EXERCISE DETAILS
Everything in the listing below needs restating exactly, apart from the pictures.

::: STORED DATA

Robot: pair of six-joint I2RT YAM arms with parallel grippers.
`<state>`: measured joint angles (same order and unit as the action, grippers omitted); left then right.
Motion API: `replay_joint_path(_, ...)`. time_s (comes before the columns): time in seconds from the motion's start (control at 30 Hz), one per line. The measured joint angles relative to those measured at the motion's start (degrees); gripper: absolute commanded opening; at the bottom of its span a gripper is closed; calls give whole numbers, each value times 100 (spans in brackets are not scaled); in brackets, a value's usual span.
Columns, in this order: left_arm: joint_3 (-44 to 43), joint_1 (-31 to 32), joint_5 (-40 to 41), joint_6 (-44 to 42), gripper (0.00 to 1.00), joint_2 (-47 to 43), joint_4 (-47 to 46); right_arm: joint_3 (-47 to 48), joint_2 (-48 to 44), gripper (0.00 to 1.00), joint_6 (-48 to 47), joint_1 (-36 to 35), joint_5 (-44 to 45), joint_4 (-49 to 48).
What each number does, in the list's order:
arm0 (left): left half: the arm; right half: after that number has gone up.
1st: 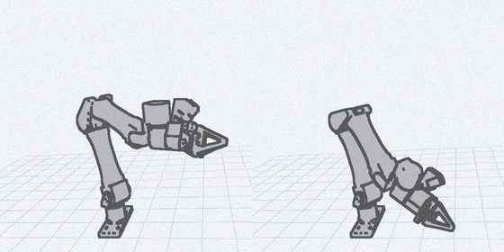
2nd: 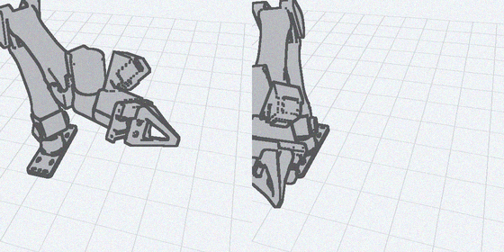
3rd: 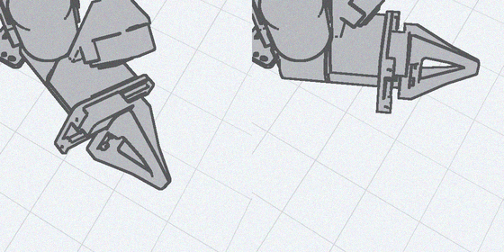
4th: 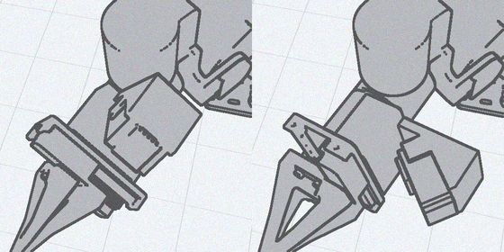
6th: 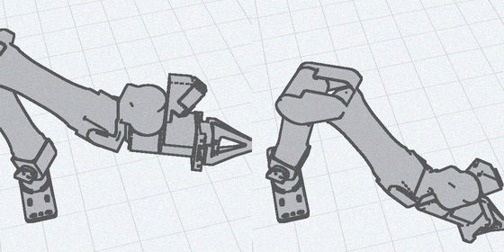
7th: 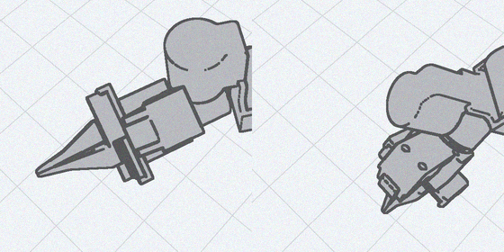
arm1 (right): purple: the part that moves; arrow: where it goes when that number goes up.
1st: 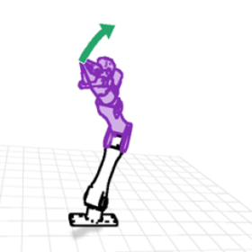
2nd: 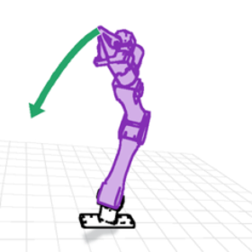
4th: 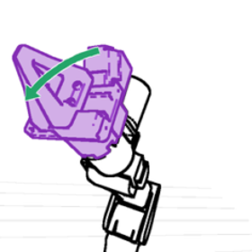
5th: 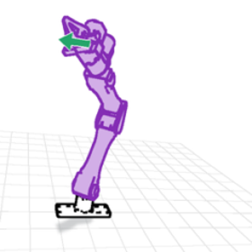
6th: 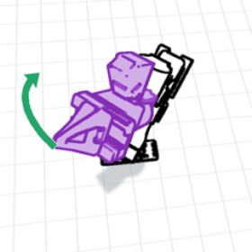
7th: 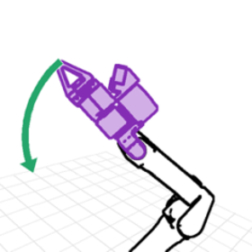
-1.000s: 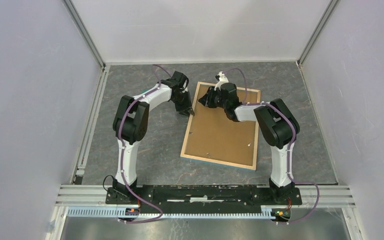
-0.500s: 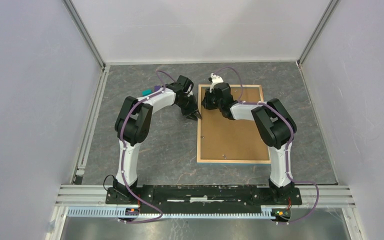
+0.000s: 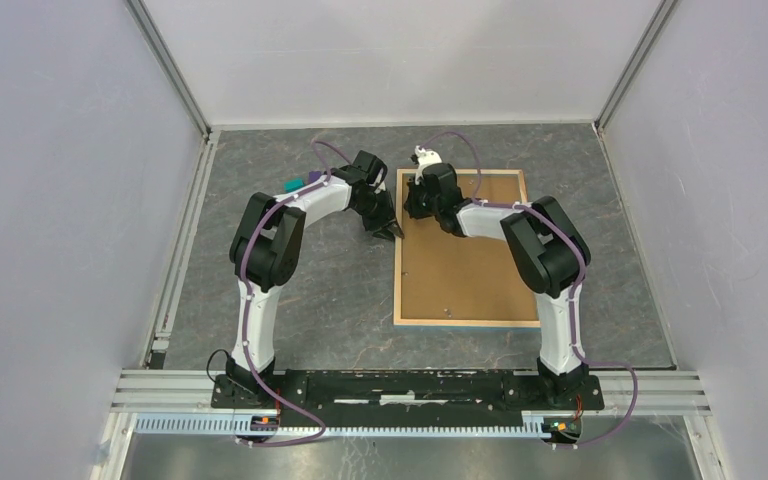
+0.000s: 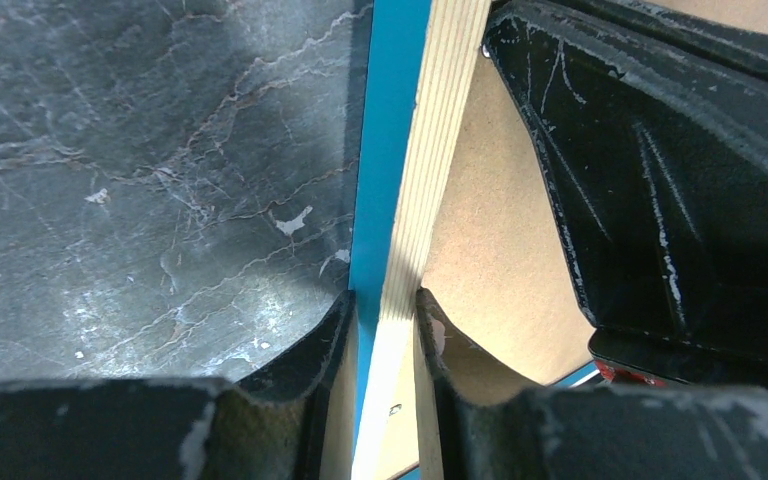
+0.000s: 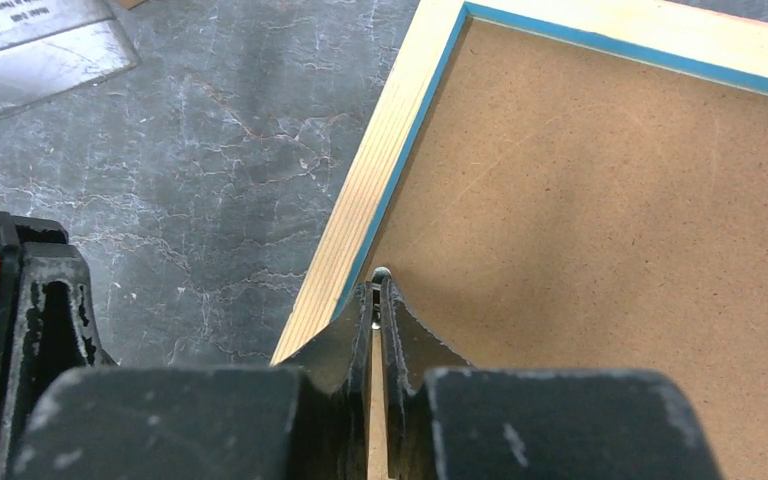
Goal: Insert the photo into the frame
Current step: Install the photo frame at the center of the board.
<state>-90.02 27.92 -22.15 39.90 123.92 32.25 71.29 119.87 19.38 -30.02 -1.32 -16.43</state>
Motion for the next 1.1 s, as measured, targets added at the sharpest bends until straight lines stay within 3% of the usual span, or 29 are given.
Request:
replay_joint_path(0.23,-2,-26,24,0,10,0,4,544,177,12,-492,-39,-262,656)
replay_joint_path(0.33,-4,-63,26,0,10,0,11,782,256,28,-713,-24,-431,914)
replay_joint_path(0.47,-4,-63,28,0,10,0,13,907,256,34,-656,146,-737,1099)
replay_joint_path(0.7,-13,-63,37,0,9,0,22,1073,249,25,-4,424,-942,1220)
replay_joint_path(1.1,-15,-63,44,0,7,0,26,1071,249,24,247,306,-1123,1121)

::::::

RESPONSE AREA
Robot: pair of six-joint I2RT YAM arms with parallel grippers.
`<state>`: measured joint angles (same order and unit as the action, grippers omitted); left then right.
Motion API: `replay_joint_path(_, ...)`. time_s (comes before the columns): time in seconds from the motion's start (control at 30 Hz), one per line. The measured joint angles relative to those measured at the motion's start (degrees); gripper: absolute commanded opening; at the bottom of its span a gripper is closed; calls give whole numbers, each value times 100 (spans in brackets are not scaled); in brackets, a value's usual span.
Columns, in this order: left_arm: joint_3 (-44 to 43), joint_1 (-31 to 32), joint_5 (-40 to 41), joint_6 (-44 to 42), gripper (0.00 to 1.00), joint_2 (-47 to 43), joint_4 (-47 to 46); right_arm: joint_3 (-47 to 48), joint_2 (-48 to 44), gripper (0.00 to 1.00), joint_6 (-48 to 47), joint_1 (-36 to 35), joint_5 (-44 to 45), joint_4 (-49 to 48).
What each number does, in the list's order:
arm0 (left): left half: the arm; right half: after that number has gone up.
1st: 
2nd: 
3rd: 
4th: 
6th: 
7th: 
arm1 (right): purple: the part that moves; arrow: where it goes when that number goes up.
1st: 
2nd: 
4th: 
5th: 
6th: 
7th: 
-1.000s: 
-0.500s: 
+0.000s: 
+0.000s: 
+0.000s: 
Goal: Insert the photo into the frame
Current step: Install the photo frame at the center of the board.
<state>-90.02 27.92 -22.15 39.90 123.92 32.25 71.29 119.87 19.38 -30.02 -1.32 -16.43</state>
Motion for the next 1.1 s, as measured, targets added at the sharpest bends until straight lines stay within 3% of the usual span, or 29 are given.
Request:
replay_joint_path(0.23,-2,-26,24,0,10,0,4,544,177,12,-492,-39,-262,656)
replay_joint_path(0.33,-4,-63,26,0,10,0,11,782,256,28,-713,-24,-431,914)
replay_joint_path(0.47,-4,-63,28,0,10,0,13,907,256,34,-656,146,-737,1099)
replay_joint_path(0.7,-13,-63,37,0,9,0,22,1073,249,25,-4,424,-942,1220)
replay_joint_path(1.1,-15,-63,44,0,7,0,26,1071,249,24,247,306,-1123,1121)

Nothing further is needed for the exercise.